Ultimamente, o grande desafio das marcas tem sido manter a relevância no meio do clutter com discurso e posicionamento que façam sentido e consigam ultrapassar as expectativas das pessoas. Parte-se do princípio que com o essencial – a qualidade do produto – tudo vai bem, obrigado. Reputação é algo construído ao longo do tempo, a muitas mãos e a partir de muitos elementos, mas em torno de um só valor: a confiança. Para algumas marcas, basta ter um bom preço e funcionar durante um curto espaço de tempo. Para outras, se espera que durem uma eternidade. É tudo uma questão de promessa e expectativa, investimento e perspectiva de retorno. Se algo é barato, mas bonito, paga-se pouco e não se espera nada além da beleza efêmera. Quando é caro, o sarrafo sobe e a entrega envolve outro elementos. Uma relação de confiança se baseia na entrega de algo prometido – a chamada promessa da marca, seja ela qual for.
A partir daí, e da repetição de experiências positivas, vividas ou testemunhadas, a relação é construída. Pode evoluir, eventualmente, para novas expectativas. Marcas se tornam grandes justamente porque conseguem sustentar suas promessas ao longo do tempo e entregar mais. Muitas vezes, vão além das promessas, ampliando sua gama de benefícios para o intangível, para o mundo das ideias, da defesa de causas, e por aí vai. Controversa e longe de ser unanimidade, a Nike é uma marca gigante, que já viveu crises importantes no passado, como quando foi denunciada por trabalho escravo, nos anos 1990. De lá para cá, procurou transformar a imagem de seus processos de produção, mas as etiquetas “Made in Cambodia” sempre dão margem a especulações a respeito de seus processos de fabricação. Uma busca simples na internet leva a várias pautas sobre trabalho duro e mal remunerado nas fábricas que atendem não só a Nike, mas outras importantes, como Puma e Asics.

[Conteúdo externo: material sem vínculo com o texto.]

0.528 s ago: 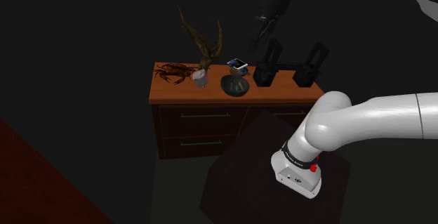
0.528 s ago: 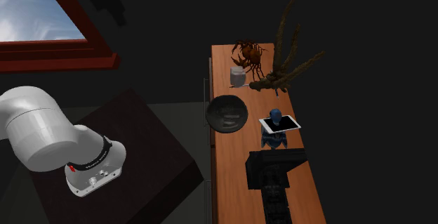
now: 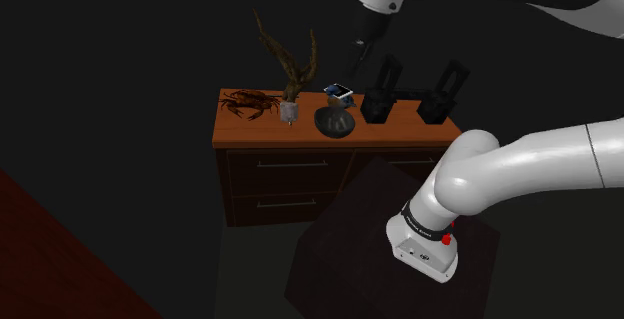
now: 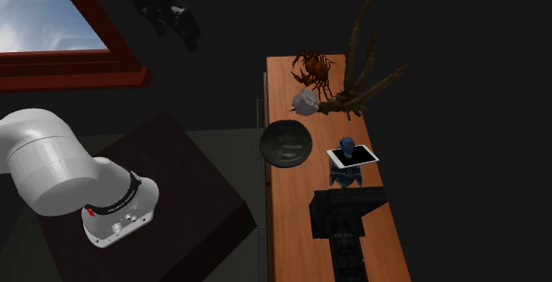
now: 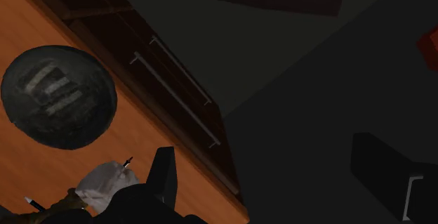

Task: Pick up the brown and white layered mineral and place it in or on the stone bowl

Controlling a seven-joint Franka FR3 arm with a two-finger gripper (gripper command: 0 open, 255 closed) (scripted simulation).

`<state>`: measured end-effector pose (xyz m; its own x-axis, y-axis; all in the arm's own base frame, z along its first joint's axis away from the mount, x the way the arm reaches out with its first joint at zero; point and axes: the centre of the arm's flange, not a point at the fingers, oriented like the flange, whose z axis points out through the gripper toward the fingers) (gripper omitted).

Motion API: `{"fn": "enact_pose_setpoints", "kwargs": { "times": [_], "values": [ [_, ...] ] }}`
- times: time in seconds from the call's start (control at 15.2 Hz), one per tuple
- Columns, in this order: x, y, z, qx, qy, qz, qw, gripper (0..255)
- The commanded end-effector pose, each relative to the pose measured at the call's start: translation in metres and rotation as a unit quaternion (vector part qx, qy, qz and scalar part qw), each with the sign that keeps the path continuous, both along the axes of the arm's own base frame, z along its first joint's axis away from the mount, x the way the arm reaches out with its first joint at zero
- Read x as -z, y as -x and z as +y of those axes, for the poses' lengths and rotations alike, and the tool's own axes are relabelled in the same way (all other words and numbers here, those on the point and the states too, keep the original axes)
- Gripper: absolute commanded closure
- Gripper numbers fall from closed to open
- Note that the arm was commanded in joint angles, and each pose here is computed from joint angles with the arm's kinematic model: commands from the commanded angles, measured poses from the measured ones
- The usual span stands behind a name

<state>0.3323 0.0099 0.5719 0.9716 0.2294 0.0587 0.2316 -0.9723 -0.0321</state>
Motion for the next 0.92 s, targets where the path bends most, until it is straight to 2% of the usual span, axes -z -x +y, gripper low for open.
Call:
{"fn": "enact_pose_setpoints", "kwargs": {
  "times": [0.0,0.4,0.86],
  "values": [
    [0.019,-0.017,-0.011,-0.021,0.003,0.000,0.9998,0],
    [0.072,-0.066,-0.042,-0.080,0.010,0.001,0.9967,0],
    [0.134,-0.128,-0.071,-0.149,0.018,0.002,0.9887,0]
  ]
}}
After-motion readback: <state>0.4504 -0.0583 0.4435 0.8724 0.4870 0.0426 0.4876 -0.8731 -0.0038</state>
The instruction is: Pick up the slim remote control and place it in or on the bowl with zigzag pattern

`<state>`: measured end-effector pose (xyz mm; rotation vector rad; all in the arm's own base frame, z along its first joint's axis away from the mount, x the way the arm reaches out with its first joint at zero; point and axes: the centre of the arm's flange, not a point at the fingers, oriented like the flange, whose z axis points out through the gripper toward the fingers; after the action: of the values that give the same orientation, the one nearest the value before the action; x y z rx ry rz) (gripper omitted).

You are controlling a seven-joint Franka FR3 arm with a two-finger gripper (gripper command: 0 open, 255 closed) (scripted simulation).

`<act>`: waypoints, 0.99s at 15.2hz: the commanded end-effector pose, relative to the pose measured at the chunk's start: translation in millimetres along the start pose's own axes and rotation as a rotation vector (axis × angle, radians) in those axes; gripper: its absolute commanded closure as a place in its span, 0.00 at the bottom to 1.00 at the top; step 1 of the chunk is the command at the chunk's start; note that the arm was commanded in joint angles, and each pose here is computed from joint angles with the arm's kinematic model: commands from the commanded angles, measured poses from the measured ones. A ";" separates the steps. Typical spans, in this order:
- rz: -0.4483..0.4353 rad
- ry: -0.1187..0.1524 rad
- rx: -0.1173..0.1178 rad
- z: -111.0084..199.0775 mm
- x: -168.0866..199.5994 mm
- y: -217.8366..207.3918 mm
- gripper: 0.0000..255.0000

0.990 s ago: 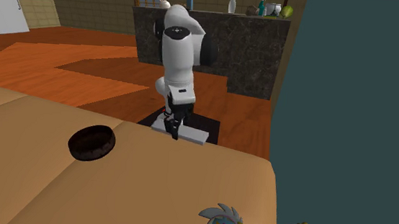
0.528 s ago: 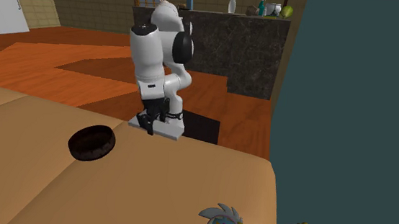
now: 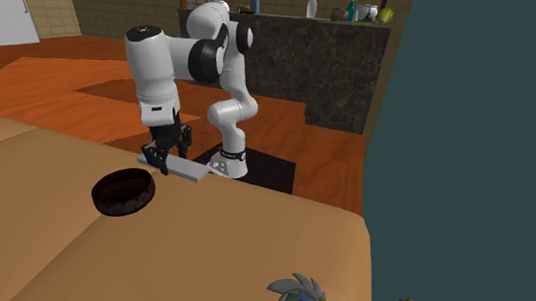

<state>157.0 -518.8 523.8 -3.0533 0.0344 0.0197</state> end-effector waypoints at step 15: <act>-0.002 0.000 0.000 21.1 -159.1 60.2 1.00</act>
<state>-3.0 -573.9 506.0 -3.0529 0.0322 0.0199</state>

Apesar disso, a qualidade dos produtos se manteve, no geral, ok, vestindo alguns dos maiores atletas do planeta. Quando algo como o episódio da última quarta-feira (20) acontece, as especulações fervilham e exigem respostas rápidas. Em pleno campeonato de basquete universitário nos EUA, o jovem Zion Williamson saiu lesionado logo nos primeiros minutos de disputa entre Duke e North Carolina, em um lance em que seu tênis Nike rasgou. Em comunicado, a Nike prometeu trabalhar para identificar o problema. A disposição para apurar o que denominou “acontecimento isolado” talvez deva ir além. Mais fundo no caldeirão de seus processos de fabricação, quem sabe reconhecendo que ele dá, sim, margem a problemas, e pode ser aprimorado. Concentrada em seu posicionamento de comunicação ousado e extremamente interessante, a Nike talvez tenha deixado o barco correr naquilo que há de mais básico. Mas quando uma parte da engrenagem afrouxa, alguma falha acaba aparecendo. E, muitas vezes, da pior maneira. Como uma aeronave que cai, escancarando um processo de falhas na manutenção e funcionários insatisfeitos que vinha se arrastando, silenciosamente, por anos.

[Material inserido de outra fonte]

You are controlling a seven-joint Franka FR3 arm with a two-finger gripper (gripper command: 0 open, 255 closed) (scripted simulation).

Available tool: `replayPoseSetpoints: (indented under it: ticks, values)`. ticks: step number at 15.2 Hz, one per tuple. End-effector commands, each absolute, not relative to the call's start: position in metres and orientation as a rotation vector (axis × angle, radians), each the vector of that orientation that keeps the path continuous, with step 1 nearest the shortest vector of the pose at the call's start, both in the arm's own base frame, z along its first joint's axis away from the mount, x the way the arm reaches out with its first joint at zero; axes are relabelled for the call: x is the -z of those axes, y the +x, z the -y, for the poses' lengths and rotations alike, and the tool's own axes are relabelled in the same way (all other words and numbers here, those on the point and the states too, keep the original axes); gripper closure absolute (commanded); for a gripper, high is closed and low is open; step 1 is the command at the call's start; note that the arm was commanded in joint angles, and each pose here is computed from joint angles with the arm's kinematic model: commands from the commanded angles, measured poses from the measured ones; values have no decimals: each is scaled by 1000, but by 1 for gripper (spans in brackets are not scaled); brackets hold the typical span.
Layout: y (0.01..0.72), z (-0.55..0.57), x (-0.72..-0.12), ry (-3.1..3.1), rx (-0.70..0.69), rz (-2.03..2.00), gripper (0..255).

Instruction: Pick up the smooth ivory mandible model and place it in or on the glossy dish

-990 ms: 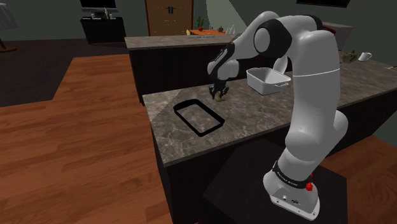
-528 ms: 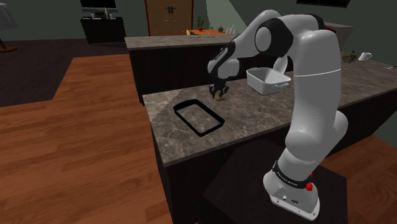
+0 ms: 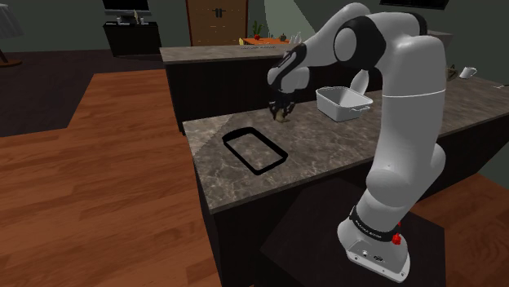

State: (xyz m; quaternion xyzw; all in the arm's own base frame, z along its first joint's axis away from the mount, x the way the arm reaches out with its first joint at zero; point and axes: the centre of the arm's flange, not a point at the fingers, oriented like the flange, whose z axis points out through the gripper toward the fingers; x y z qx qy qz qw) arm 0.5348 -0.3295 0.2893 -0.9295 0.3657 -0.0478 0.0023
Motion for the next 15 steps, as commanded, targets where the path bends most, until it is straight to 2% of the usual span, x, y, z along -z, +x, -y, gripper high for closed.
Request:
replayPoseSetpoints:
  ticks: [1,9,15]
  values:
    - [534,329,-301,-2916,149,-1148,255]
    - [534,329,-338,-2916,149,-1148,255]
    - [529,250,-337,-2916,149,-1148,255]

Para a Nike, endereçar de maneira mais definitiva as suas práticas de produção pode até não revelar um retrato de Dorian Gray escondidinho no quarto escuro. Mesmo que o acidente nada tenha a ver com os processos de produção, dar conta de torná-los ainda mais confiáveis será, no mínimo, uma resposta à altura do episódio que envolveu Zion Williamson. E servirá de exemplo para outras marcas, inclusive quem fez humor com o acidente e tem, possivelmente, os próprios telhadinhos de vidro.